Stored data Start Marker

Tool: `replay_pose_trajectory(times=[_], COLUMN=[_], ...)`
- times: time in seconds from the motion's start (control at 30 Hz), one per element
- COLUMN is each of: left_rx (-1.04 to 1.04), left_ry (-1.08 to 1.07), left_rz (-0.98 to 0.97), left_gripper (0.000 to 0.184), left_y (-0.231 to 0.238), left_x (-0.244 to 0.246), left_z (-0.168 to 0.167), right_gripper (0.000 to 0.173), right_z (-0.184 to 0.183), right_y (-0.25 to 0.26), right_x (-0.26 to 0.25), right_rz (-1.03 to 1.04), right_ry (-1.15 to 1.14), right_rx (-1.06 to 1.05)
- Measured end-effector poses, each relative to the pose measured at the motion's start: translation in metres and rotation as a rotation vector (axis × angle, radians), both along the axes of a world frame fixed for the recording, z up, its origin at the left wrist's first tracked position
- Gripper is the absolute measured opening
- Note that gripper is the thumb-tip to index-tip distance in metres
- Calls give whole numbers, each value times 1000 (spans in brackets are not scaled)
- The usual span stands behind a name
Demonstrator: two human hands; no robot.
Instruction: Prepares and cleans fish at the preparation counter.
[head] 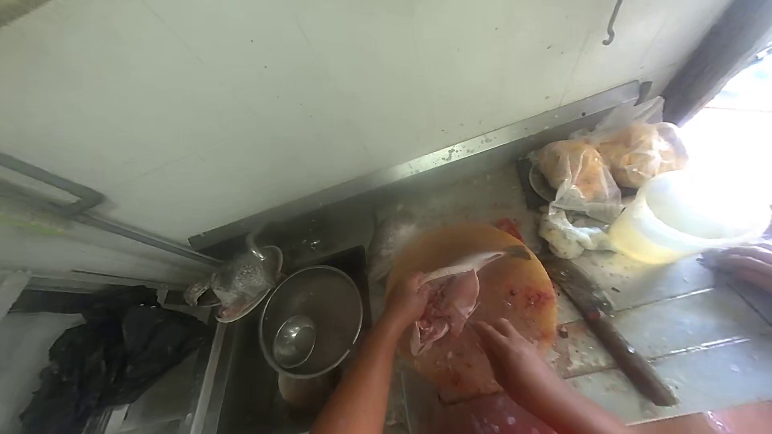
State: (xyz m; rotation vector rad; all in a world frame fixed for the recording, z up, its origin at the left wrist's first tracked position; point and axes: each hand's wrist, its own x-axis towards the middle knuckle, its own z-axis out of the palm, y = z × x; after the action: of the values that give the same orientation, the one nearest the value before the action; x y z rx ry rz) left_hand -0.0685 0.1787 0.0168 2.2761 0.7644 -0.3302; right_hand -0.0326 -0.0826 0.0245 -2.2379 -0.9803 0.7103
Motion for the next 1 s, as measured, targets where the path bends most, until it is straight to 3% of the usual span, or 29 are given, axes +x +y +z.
replay_pose_trajectory(times=[0.1,0.2,0.3,0.4,0.57,0.7,0.83,1.0], left_rx=[-25,-51,-83,-87,-75,-71,-41,1], left_ry=[-10,-12,-28,-27,-46,-27,1,34], left_rz=[16,53,78,92,82,64,28,-50], left_gripper=[32,33,31,31,31,32,28,33], left_y=[3,5,7,7,6,3,1,-3], left_x=[2,1,0,-2,-3,-4,0,1], left_z=[-3,-8,-10,-11,-15,-13,-7,-1], right_gripper=[49,46,35,38,37,35,34,35], right_z=[-5,-3,-10,-4,-4,1,-10,2], right_y=[42,53,39,43,44,48,47,48], right_x=[4,-11,-25,-6,-5,17,12,29], right_rz=[50,228,309,239,472,461,578,504], right_ry=[-125,-59,-120,-127,-103,-101,-85,-120], right_rx=[-97,-209,-108,-126,-138,-126,-105,-72])
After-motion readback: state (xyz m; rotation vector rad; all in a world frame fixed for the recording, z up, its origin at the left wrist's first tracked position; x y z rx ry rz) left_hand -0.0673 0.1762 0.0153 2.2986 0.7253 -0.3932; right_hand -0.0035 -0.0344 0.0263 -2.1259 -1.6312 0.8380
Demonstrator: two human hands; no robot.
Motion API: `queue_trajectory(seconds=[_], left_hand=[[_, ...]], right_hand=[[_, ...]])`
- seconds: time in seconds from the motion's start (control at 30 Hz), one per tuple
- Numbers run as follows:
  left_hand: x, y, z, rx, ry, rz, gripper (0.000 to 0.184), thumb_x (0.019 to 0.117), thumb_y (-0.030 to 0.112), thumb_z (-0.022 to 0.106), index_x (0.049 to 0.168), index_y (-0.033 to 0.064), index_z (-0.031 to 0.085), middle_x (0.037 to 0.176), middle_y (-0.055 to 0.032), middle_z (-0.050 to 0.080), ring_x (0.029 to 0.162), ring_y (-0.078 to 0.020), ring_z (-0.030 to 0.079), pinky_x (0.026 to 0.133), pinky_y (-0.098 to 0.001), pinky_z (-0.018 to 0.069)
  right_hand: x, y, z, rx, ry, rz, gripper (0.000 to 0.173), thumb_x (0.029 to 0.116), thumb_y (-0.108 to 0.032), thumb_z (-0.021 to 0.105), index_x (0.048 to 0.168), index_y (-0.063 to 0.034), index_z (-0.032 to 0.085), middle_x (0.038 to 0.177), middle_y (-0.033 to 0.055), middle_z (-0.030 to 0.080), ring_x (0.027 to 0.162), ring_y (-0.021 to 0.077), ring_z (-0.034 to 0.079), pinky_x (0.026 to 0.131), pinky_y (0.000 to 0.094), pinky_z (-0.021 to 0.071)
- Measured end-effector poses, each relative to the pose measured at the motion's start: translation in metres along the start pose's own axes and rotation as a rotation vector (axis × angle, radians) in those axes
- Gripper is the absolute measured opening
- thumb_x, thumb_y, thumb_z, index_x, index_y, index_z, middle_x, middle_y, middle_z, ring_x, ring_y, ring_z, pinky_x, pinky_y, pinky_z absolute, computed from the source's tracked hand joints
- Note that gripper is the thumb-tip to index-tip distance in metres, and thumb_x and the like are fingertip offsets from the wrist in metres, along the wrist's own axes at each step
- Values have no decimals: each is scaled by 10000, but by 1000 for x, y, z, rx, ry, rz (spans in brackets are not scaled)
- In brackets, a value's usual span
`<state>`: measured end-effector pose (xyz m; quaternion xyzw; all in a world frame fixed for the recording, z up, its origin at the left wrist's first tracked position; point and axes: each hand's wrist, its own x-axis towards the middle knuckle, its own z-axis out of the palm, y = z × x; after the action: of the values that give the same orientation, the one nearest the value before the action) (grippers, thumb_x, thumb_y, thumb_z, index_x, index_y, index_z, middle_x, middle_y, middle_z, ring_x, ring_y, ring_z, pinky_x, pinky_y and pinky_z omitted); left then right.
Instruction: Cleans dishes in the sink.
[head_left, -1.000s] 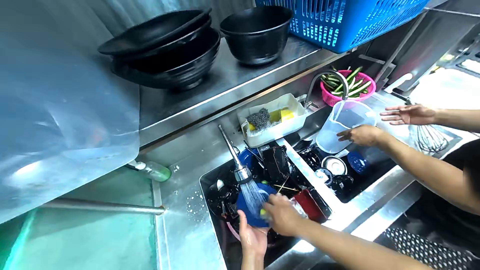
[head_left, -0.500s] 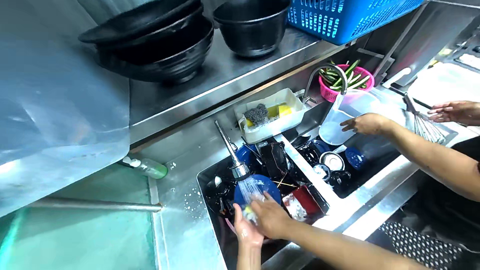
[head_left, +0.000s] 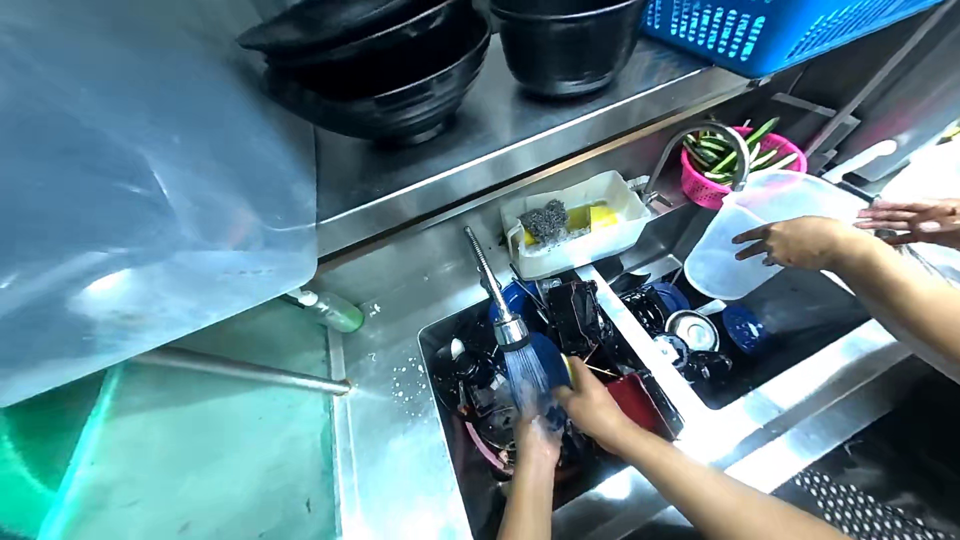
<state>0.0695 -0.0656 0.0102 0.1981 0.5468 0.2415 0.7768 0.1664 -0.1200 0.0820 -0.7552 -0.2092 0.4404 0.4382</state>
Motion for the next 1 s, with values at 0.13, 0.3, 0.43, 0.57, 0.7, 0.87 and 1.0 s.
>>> queue_trajectory(seconds=[0.13,0.3,0.43,0.57,0.7,0.87,1.0], left_hand=[[26,20,-14,754,-4,258,483,1060,382,554,1310,-30,590,1076,-217,700,906,-300,713,780,-479,617],[100,82,-72,1481,196,523,352,980,254,624,1262,48,674,1262,-243,652,1201,-422,616,1017,-624,492],[146,104,-91,1821,181,569,645,869,147,723,1484,166,532,1566,-208,421,1401,-489,416,1072,-642,432],[170,113,-86,1995,48,446,877,808,147,789,1580,272,393,1678,-142,248,1470,-460,333,1081,-641,424],[165,118,-71,2058,89,323,878,804,148,811,1570,280,402,1651,-226,242,1430,-485,377,1036,-621,476],[170,114,-80,2123,58,336,848,772,209,838,1527,265,459,1609,-239,311,1391,-480,423,1009,-601,503],[167,99,-87,2148,-43,355,866,766,206,807,1543,228,425,1598,-235,349,1417,-469,398,1052,-619,453]], right_hand=[[-11,6,-57,89,231,-12,405,954,-126,626,1354,-139,561,1109,117,697,933,234,714,784,469,619],[-40,62,-141,735,626,176,331,967,-47,581,1295,-14,554,1048,187,699,889,281,718,724,463,624],[-28,105,-184,1123,785,372,245,1014,-140,453,1230,-30,486,911,188,636,679,271,651,569,436,583],[38,149,-212,1311,849,312,246,1043,-194,399,1218,-37,471,925,177,599,678,257,616,577,425,562],[79,182,-222,1428,889,296,395,1091,-387,350,1320,-83,458,1026,149,597,780,239,627,647,403,562],[78,147,-210,1377,853,213,452,1084,-442,309,1275,-66,473,959,156,608,737,250,635,636,416,573],[71,53,-189,1096,666,54,449,1104,-380,317,1273,-5,496,969,205,663,809,293,694,711,446,610]])
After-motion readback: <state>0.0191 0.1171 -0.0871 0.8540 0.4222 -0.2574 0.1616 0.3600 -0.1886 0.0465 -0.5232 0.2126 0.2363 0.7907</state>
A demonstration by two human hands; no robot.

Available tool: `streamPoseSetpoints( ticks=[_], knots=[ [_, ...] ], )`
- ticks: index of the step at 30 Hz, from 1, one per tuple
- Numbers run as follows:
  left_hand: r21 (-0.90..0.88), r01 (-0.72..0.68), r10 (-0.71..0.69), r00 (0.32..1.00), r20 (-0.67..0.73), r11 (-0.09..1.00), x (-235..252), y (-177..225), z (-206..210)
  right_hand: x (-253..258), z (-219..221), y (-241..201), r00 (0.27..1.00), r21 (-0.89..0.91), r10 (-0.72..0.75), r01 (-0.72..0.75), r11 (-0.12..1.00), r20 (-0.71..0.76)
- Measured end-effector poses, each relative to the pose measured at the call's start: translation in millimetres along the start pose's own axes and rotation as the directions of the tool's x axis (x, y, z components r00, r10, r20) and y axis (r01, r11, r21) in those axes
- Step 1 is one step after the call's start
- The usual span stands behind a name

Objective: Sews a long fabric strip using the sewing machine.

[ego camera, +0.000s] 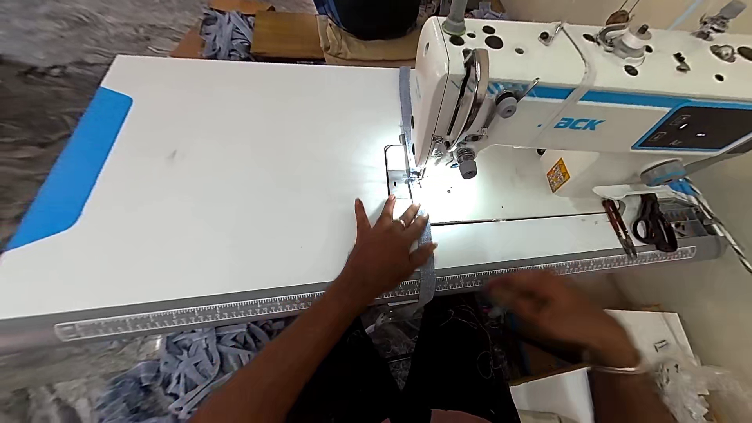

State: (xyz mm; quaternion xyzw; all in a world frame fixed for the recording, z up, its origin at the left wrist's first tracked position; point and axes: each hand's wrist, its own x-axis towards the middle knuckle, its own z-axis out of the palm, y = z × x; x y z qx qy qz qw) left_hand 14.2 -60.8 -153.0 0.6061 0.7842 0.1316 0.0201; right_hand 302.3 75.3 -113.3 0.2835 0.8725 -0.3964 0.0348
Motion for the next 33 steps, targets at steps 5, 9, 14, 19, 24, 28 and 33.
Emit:
streamPoseSetpoints(
  ticks=[5,9,14,19,24,28,33],
  knots=[
    [-0.008,-0.047,0.047,0.999,0.0,0.999,-22,0,3,52,143,1,0.976,0.482,-0.144,0.048,0.875,0.164],
    [-0.012,-0.053,0.053,0.998,-0.014,0.999,-21,-2,4,53,170,-4,0.966,0.599,-0.241,0.138,0.789,0.094],
    [-0.016,-0.05,0.05,0.999,-0.004,0.999,-20,-2,4,41,173,-5,0.936,0.549,-0.297,0.151,0.822,0.187],
    [0.002,-0.036,0.036,0.999,0.025,0.999,-19,-1,2,37,173,3,0.961,0.568,-0.23,0.105,0.817,0.153],
    [0.004,-0.04,0.04,0.999,0.02,0.999,-19,0,3,32,174,7,0.955,0.541,-0.236,0.106,0.834,0.177],
    [-0.003,-0.038,0.038,0.999,0.018,0.999,-20,0,2,33,178,8,0.953,0.531,-0.235,0.101,0.841,0.192],
    [0.007,-0.042,0.042,0.999,0.019,0.999,-20,1,2,33,177,7,0.959,0.497,-0.213,0.096,0.862,0.185]
  ],
)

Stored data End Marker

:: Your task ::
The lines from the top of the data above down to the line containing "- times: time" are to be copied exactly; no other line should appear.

:: Result of this exercise ::
Tool: `replay_pose_trajectory(times=[_], COLUMN=[_], ...)`
- times: time in seconds from the motion's start (control at 30 Hz), one per element

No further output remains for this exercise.